En el centro del fondo de la sala, solemne y recio, un trono tallado por hábiles manos de artesano, hecho de madera de ébano, negro café, repujado en oro y marfil y engarzado con piedras preciosas, zafiros, diamantes y esmeraldas. Y sentado sobre su solio, grácil y etéreo, pero también derecho y austero, Enoc, el hijo del Sol. Era el recién nacido, el niño, el joven, el hombre, el anciano y todos en él a la vez. La piel del más puro e impoluto alabastro. El cuerpo de un joven atleta, musculado y elástico. Su rostro el de un hombre sereno, poderoso, aunque a la vez confiado y humilde.
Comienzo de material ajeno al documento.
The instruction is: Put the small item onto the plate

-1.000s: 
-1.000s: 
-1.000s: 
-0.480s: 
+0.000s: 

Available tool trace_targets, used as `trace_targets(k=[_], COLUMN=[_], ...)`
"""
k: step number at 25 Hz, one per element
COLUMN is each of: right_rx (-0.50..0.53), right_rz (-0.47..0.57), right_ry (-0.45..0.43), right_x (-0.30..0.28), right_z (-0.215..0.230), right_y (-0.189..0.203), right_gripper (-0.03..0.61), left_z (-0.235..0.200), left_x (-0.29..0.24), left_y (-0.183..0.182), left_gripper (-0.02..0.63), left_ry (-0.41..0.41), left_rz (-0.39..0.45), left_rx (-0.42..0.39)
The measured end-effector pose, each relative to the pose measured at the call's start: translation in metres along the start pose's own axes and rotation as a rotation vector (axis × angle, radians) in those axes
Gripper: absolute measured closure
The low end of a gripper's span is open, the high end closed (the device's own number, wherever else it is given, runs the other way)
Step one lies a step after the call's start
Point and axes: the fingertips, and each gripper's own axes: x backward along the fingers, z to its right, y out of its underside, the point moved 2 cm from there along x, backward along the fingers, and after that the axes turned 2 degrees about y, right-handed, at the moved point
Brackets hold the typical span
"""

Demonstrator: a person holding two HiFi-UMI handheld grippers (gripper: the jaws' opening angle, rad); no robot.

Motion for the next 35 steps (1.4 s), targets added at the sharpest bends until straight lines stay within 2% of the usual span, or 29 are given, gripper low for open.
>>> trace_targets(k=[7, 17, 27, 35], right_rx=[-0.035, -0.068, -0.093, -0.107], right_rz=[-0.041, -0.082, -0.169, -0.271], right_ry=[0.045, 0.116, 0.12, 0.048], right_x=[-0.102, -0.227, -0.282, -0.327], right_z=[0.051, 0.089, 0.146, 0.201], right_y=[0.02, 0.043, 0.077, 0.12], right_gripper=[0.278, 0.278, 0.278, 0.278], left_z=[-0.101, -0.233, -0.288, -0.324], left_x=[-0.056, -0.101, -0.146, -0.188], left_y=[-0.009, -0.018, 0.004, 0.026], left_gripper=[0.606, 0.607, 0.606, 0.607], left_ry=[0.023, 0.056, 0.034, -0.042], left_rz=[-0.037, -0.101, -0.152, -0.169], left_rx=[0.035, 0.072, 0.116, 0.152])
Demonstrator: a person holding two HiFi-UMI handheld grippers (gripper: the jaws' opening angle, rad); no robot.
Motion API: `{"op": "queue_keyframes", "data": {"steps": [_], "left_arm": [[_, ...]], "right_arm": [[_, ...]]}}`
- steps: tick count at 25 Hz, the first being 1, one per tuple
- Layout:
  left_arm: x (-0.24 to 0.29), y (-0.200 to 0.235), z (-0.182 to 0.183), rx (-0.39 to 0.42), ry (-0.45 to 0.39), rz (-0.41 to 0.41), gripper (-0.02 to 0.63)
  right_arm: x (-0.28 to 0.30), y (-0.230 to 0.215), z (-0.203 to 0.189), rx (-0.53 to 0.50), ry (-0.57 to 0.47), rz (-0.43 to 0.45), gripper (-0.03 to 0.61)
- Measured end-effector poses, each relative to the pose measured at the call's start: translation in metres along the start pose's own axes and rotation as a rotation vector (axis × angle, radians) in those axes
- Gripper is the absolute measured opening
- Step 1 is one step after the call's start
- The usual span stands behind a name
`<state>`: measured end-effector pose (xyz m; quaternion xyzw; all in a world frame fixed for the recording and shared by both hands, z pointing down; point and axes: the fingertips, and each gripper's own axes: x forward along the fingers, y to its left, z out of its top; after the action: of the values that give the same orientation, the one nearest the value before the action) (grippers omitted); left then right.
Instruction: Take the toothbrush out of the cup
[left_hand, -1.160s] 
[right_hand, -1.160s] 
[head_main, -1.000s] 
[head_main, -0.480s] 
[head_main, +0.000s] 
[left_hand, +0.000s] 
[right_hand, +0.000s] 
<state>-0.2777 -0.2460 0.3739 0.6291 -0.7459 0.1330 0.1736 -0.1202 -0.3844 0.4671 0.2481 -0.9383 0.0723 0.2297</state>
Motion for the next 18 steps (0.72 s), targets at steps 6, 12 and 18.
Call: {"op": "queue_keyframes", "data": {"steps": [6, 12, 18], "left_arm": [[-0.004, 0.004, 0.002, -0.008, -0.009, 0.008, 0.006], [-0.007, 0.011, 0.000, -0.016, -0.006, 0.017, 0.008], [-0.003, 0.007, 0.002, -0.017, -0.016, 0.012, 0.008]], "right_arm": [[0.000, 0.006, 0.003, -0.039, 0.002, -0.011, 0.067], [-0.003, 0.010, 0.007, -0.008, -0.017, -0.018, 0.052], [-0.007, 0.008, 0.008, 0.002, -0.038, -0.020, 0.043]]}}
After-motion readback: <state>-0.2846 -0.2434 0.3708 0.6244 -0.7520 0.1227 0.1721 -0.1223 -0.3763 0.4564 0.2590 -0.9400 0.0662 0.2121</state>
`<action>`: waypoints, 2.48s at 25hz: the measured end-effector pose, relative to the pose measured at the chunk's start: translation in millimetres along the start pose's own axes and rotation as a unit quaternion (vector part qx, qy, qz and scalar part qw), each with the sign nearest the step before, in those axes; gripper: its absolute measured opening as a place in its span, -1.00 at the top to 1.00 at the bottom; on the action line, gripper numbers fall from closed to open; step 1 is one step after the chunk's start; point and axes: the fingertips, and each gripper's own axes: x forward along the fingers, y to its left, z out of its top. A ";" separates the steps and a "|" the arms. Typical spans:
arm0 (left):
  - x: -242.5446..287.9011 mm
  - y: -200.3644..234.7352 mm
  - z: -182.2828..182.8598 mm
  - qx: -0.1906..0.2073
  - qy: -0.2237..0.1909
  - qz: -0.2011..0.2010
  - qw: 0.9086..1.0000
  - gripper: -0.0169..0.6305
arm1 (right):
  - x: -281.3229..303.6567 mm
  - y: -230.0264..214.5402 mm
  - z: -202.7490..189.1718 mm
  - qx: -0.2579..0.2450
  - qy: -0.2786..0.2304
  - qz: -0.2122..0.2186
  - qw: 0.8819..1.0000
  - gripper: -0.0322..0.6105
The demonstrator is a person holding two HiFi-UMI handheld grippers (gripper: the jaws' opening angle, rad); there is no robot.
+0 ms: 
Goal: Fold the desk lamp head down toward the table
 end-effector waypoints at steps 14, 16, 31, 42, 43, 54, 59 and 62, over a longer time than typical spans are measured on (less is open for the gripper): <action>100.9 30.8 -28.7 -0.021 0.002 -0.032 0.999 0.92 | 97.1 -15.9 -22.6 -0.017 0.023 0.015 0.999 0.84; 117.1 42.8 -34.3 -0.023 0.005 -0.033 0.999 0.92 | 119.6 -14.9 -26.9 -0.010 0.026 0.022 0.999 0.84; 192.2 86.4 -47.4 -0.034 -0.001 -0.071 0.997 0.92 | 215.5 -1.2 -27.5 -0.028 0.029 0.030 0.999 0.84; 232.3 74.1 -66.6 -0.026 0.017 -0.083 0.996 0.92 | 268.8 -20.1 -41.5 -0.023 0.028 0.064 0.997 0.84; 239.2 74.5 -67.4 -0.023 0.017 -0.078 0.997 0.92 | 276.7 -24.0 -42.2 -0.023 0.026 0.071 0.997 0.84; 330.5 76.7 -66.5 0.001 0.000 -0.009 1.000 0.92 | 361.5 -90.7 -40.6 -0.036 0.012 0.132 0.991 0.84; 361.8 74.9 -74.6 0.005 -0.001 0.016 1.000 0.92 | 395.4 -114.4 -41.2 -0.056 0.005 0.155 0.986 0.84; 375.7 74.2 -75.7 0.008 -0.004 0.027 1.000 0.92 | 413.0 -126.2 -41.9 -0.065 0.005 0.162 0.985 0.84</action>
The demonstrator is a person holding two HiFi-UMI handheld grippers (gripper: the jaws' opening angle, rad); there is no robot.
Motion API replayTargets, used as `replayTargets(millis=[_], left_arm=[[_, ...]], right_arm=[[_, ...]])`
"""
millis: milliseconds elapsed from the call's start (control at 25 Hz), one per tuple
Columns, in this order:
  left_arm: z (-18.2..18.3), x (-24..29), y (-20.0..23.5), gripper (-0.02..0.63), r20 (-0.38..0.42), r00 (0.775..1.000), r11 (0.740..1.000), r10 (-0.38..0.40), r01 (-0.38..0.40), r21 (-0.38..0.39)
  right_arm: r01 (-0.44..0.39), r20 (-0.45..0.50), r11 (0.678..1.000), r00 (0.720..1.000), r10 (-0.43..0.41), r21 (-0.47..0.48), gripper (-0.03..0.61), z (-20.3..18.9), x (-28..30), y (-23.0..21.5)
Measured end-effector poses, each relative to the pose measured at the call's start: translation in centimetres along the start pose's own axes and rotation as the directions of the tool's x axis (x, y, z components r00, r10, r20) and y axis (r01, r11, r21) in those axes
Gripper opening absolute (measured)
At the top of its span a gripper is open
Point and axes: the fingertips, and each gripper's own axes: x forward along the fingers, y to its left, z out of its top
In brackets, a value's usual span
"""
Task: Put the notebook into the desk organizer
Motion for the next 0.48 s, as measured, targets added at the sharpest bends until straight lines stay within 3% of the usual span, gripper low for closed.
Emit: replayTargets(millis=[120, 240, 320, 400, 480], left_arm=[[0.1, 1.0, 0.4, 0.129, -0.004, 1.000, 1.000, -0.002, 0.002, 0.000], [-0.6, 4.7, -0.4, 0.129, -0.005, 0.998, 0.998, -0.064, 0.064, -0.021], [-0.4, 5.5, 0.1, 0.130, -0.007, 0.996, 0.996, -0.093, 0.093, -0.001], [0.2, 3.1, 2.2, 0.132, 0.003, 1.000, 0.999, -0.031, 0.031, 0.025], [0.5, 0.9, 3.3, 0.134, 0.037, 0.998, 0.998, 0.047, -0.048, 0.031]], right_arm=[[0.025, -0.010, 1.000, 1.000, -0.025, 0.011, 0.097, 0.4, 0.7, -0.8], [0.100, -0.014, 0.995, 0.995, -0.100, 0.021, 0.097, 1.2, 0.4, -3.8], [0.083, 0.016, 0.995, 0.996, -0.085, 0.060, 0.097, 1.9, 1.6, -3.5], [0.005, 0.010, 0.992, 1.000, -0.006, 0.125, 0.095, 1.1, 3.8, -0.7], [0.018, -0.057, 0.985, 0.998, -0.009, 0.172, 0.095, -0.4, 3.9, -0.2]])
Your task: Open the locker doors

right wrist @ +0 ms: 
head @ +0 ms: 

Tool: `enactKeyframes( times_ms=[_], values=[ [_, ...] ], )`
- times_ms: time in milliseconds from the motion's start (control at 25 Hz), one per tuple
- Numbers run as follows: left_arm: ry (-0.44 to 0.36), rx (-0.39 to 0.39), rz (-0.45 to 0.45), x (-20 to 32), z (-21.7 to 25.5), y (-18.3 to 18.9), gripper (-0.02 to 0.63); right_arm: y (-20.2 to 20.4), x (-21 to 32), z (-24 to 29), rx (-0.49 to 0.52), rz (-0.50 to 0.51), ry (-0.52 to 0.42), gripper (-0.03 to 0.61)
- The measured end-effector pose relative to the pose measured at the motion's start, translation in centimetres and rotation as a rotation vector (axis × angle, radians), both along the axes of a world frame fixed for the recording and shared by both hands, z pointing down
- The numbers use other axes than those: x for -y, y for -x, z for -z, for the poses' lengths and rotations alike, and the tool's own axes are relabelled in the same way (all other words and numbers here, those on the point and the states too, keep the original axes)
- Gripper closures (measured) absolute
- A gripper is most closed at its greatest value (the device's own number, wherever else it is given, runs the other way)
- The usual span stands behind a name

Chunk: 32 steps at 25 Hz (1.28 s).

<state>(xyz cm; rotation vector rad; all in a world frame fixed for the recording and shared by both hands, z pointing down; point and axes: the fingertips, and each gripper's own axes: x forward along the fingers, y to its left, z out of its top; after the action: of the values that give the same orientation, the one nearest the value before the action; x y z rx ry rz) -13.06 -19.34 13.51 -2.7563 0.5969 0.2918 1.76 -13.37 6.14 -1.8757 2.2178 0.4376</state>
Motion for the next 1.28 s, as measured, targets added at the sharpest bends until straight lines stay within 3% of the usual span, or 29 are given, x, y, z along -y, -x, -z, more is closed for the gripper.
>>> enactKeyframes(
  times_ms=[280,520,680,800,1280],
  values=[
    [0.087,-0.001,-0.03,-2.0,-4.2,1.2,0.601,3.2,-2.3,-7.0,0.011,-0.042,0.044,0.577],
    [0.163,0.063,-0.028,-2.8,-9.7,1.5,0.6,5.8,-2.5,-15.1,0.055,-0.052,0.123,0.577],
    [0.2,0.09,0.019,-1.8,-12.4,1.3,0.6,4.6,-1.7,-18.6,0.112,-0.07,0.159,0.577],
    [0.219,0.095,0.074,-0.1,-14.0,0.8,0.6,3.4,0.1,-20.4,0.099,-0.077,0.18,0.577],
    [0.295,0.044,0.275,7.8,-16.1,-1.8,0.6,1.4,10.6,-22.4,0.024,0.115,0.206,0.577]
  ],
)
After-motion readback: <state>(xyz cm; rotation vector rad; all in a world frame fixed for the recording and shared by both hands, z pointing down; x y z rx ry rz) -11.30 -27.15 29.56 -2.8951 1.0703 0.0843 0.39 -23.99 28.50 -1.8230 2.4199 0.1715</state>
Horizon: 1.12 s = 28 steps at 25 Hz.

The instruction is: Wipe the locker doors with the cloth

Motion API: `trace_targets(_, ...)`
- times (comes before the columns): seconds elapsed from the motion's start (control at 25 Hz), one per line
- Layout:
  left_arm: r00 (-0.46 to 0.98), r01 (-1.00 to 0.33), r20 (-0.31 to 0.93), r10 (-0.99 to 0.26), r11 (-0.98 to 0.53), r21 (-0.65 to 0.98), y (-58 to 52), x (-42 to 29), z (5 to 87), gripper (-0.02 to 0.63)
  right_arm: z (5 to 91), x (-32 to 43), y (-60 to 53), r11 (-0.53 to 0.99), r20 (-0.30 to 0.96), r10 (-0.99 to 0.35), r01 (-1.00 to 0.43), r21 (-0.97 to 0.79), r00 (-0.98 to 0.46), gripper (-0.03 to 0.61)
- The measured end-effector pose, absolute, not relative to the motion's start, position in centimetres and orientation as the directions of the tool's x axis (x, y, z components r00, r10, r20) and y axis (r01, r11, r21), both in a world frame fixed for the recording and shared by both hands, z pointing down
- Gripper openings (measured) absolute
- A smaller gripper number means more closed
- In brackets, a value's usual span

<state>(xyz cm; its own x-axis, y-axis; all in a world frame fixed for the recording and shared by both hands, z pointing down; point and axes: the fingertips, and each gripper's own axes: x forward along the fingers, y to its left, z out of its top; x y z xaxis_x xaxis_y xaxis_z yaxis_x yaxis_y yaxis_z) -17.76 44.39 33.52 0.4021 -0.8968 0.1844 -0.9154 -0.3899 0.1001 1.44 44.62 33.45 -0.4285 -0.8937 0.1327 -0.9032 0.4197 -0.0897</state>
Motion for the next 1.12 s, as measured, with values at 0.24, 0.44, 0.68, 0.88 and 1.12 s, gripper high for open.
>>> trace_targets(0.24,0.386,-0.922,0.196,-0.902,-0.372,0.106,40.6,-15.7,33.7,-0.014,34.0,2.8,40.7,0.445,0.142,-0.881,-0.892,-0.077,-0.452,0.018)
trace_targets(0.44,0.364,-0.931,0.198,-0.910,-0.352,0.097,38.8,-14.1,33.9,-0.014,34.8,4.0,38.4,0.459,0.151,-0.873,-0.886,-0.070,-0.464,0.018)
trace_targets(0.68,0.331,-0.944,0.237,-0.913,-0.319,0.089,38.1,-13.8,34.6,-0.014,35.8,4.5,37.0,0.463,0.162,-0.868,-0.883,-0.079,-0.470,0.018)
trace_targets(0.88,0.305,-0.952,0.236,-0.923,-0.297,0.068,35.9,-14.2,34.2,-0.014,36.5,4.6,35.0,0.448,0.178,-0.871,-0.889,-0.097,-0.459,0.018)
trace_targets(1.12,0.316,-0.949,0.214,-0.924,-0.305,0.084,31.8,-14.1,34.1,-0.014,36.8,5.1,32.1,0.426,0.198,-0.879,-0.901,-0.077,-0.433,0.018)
Una barba despoblada y unos cabellos largos y sedosos del color de la miel. Su tez firme, estirada; su nariz fina y roma. Los ojos de caramelo, la mirada del anciano sabio: fría, distante, perdida en la profundidad de las vidas que llegaba a ver. Una pieza liviana de tela blanca le cubría ligeramente. El brazo diestro estirado hacia delante y la mano asida a un fino rayo de sol. Con la mano siniestra agarraba un gran libro que descansaba sobre su costado. Sobre las sienes una corona de hojas doradas de laurel.

Y ante el hijo de un dios me encontraba frente a frente. Embriagado de éxtasis en el delirio de gratos placeres. Torbellino de sensaciones golpeaban mis sentidos que inexorablemente se entregan saciados en plenitud para vaciarse y volverse raudos a colmar como en inagotable manantial. Absorto únicamente en lo supremo de su sola presencia, imbuido en lo sublime de su estar. Retenido en un tiempo que no hubo existido jamás. Extraña armonía en lo plácido del silencio y en el inmutable regocijo de la paz. Y me sentí fuerte y revivido, despojado del cansancio y del dolor del camino, de los miedos y la tristeza del ser ya sobrevivido.